Task ▸ Return exactly, with nothing added, the lines from the one that contains "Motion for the" through the end of the listing below, pictures excluded.

-------- Exercise input --------

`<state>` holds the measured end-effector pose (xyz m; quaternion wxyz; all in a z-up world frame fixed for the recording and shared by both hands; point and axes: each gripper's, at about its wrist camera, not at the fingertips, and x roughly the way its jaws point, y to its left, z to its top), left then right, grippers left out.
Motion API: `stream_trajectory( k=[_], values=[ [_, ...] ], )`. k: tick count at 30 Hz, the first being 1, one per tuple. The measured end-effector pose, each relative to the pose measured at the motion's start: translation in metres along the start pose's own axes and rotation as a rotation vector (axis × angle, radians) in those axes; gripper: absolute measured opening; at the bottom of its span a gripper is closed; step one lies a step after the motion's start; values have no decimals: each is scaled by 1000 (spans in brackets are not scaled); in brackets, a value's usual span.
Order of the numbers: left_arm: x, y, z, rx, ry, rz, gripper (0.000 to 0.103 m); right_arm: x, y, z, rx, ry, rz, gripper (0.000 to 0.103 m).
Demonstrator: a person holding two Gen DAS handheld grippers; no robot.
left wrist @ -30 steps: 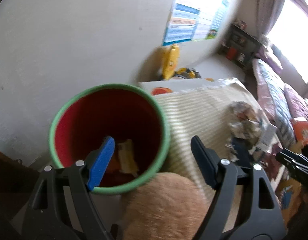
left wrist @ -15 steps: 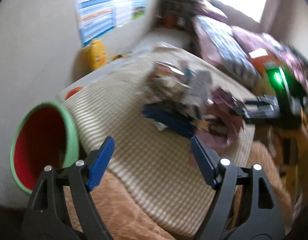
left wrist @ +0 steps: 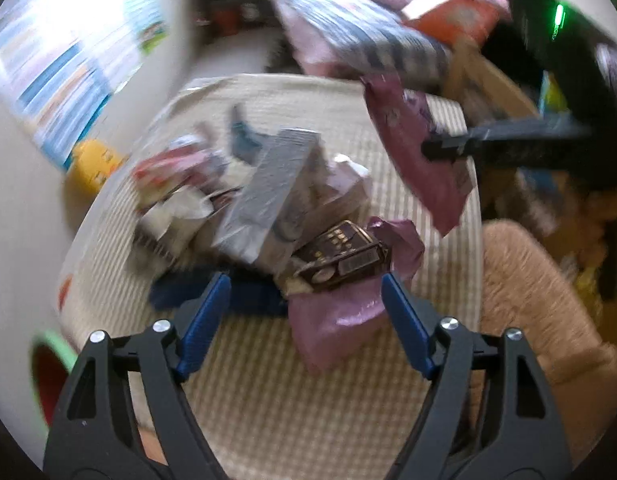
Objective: Collect trash
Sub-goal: 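Grasp the pink snack bag from the pile with the right tool, then grasp the brown barcode box with the left tool while the right tool holds the pink bag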
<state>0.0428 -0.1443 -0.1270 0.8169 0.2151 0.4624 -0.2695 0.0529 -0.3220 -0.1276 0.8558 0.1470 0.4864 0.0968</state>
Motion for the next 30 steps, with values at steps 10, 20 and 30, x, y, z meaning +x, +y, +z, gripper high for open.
stream_trajectory(
  k=[10,20,30],
  values=[
    [78,-15,13,203,246,-36,47,2,-22,-14,119,17,67,12],
    [87,-23,9,244,238,43,48,9,-30,-22,173,29,74,31],
    [47,25,1,4,155,-6,22,0,-33,-20,174,-13,30,52]
  ],
)
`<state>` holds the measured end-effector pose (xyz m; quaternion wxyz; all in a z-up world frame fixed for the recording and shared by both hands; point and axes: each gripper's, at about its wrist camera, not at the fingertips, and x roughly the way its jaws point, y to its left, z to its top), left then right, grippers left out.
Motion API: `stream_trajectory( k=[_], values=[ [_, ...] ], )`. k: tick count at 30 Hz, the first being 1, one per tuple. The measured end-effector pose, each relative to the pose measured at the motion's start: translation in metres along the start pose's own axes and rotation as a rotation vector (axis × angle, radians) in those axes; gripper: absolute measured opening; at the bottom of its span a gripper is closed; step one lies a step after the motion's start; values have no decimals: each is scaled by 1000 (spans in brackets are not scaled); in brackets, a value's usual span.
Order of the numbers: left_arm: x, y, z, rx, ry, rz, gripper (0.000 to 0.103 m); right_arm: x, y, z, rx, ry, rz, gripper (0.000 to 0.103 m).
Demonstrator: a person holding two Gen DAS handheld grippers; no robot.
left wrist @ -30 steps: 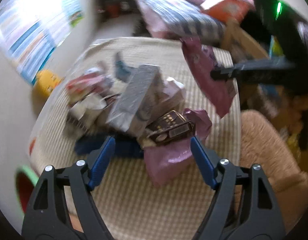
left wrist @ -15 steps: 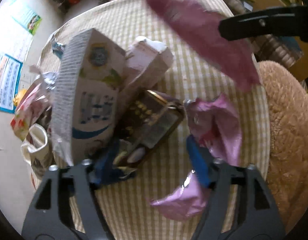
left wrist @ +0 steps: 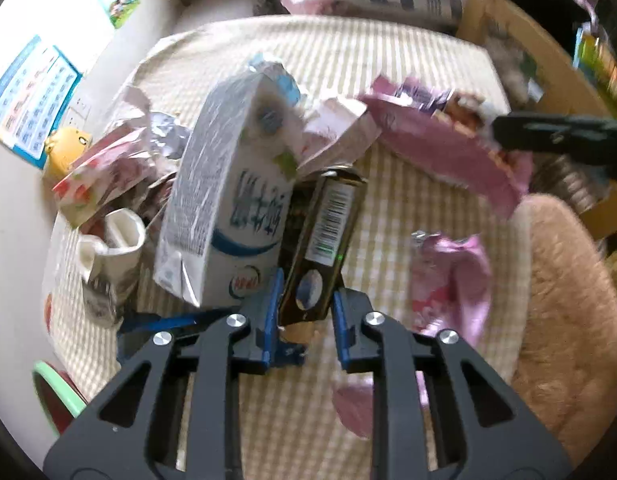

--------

Problem solution ▸
Motion for the next 30 steps, with values at steps 10, 20 and 30, x, y, z meaning +x, +y, +z, gripper high for open.
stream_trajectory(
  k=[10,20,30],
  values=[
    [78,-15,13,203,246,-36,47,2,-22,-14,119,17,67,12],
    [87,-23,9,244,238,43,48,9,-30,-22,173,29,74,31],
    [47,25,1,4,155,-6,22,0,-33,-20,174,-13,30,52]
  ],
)
`<state>` holds the measured end-effector pose (xyz m; quaternion wxyz; all in a z-up world frame fixed for the recording and shared by both hands; point and axes: each gripper's, at about its wrist camera, not at the fingertips, and x roughly the way its jaws point, y to its left, z to its top), left then right, grippers left out.
Motion API: `stream_trajectory( k=[_], values=[ [_, ...] ], )`. k: tick count at 30 Hz, the first being 1, one per tuple. The measured end-effector pose, each relative to the pose measured at the motion's start: translation in metres along the start pose's own axes and rotation as a rotation vector (axis × angle, radians) in those axes; gripper: absolute measured opening; at the bottom of its span a gripper is closed; step one lies a step after the motion's start; values have no decimals: each is scaled by 1000 (spans in brackets are not scaled); in brackets, a value's usual span.
Order of the numbers: left_arm: x, y, z, rx, ry, rz, gripper (0.000 to 0.103 m); right_arm: x, y, z, rx, ry, rz, gripper (0.000 to 0.103 m).
Demonstrator: a person holding two Gen DAS handheld grippers; no robot.
left wrist @ -30 steps: 
left wrist @ -15 steps: 
left wrist @ +0 steps: 

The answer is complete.